Author : Vishwanathan Raman

EmailId : datasigntist@gmail.com

Description : The following is a collection of UNITED STATES HISTORICAL CLIMATOLOGY NETWORK (USHCN) Daily Dataset
https://cdiac.ess-dive.lbl.gov/ftp/ushcn_daily/.

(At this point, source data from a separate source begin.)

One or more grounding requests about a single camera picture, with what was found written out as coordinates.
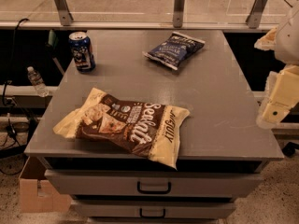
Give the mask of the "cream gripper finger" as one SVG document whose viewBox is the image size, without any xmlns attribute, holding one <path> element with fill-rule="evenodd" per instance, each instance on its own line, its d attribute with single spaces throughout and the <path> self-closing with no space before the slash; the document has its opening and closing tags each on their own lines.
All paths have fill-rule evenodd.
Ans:
<svg viewBox="0 0 299 224">
<path fill-rule="evenodd" d="M 263 129 L 275 128 L 298 103 L 299 66 L 289 64 L 278 73 L 271 71 L 256 118 L 257 125 Z"/>
</svg>

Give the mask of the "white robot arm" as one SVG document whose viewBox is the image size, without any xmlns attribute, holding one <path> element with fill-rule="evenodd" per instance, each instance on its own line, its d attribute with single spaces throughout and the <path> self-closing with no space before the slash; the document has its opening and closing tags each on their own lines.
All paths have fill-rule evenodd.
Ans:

The notebook illustrates the development of functions using pySpark to process and consolidate the data
   

Reference Links:

*   Introduction to Spark 1 : https://youtu.be/TuGn3e1EgXM
*   Introduction to Spark 2 : https://youtu.be/JruCKuWHKpk
*   Introduction to Spark 3 : https://youtu.be/c9jd4yZGyT8
*   Introduction to RDD 1   : https://youtu.be/M7UuKHYecXQ
*   Introduction to RDD 2   : https://youtu.be/qLGUPdSvAVg
*   Introduction to RDD 3   : https://youtu.be/9NBP-FiHrQg



## Spark Installation in Google Colab

In [0]:
!apt-get install openjdk-8-jdk-headless -qq > /dev/null
!wget -q http://www-eu.apache.org/dist/spark/spark-2.4.4/spark-2.4.4-bin-hadoop2.7.tgz
!tar xf spark-2.4.4-bin-hadoop2.7.tgz
!pip install -q findspark

In [0]:
import os
os.environ["JAVA_HOME"] = "/usr/lib/jvm/java-8-openjdk-amd64"
os.environ["SPARK_HOME"] = "/content/spark-2.4.4-bin-hadoop2.7"

In [0]:
import findspark
findspark.init()
from pyspark.sql import SparkSession
spark = SparkSession.builder.master("local[*]").getOrCreate()

In [0]:
import numpy as np
from pyspark.sql.window import Window
from pyspark.sql import functions as func
import datetime

## Download and Process Data

In [0]:
states = ["AL",  "AZ", "AR", "CA", "CO", "CT", "DE", "FL", "GA", 
          "ID", "IL", "IN", "IA", "KS", "KY", "LA", "ME", "MD", 
          "MA", "MI", "MN", "MS", "MO", "MT", "NE", "NV", "NH", "NJ", 
          "NM", "NY", "NC", "ND", "OH", "OK", "OR", "PA", "RI", "SC", 
          "SD", "TN", "TX", "UT", "VT", "VA", "WA", "WV", "WI", "WY"]

In [0]:
fileNameList = []
for loop in range(len(states)):
  index = loop+1
  fileName = "state"+str(index).zfill(2)+"_"+states[loop]+".txt.gz"
  fileNameList.append(fileName)

In [9]:
for loop in range(len(fileNameList)):
  fileNameWithPath = "https://cdiac.ess-dive.lbl.gov/ftp/ushcn_daily/"+fileNameList[loop]
  !wget "https${fileNameWithPath}"

--2019-11-22 05:47:02--  https://cdiac.ess-dive.lbl.gov/ftp/ushcn_daily/state01_AL.txt.gz
Resolving cdiac.ess-dive.lbl.gov (cdiac.ess-dive.lbl.gov)... 128.55.206.24, 128.55.206.26
Connecting to cdiac.ess-dive.lbl.gov (cdiac.ess-dive.lbl.gov)|128.55.206.24|:443... connected.
HTTP request sent, awaiting response... 200 OK
Length: unspecified [application/x-gzip]
Saving to: ‘state01_AL.txt.gz’

state01_AL.txt.gz       [    <=>             ]   2.16M  1.97MB/s    in 1.1s    

2019-11-22 05:47:04 (1.97 MB/s) - ‘state01_AL.txt.gz’ saved [2266952]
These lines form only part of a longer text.